-- Opening Marker --
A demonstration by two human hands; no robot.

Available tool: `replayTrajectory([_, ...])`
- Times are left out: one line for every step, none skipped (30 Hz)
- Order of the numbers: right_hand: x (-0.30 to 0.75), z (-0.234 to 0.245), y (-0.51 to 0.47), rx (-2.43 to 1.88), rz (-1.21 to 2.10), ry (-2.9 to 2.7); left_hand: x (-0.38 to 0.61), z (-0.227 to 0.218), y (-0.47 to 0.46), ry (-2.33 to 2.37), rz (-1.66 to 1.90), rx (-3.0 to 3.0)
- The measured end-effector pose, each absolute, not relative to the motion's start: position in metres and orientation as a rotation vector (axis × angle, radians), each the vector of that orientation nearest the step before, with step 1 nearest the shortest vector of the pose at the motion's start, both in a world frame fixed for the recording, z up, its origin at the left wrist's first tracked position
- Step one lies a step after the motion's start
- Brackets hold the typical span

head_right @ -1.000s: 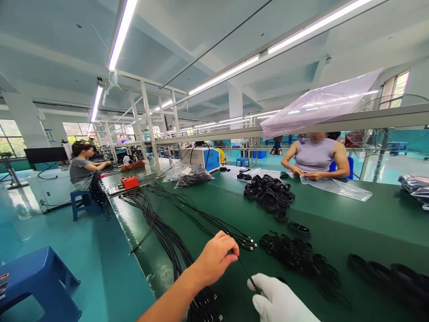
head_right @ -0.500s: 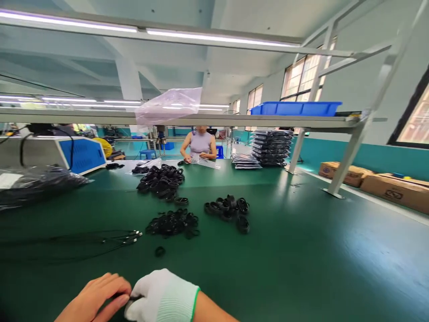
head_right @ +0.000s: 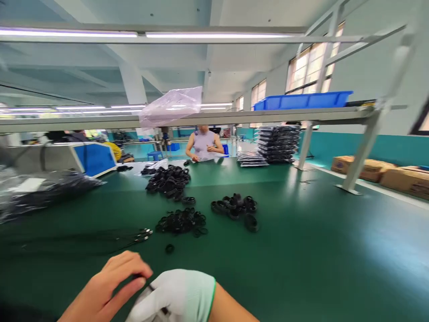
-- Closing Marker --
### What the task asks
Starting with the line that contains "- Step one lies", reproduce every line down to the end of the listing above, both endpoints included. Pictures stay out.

### Answer to this problem
- Step one lies a step after the motion's start
- Brackets hold the typical span

head_right @ -1.000s: 
head_right @ -0.500s: 
head_right @ +0.000s: 

The given output is the complete response.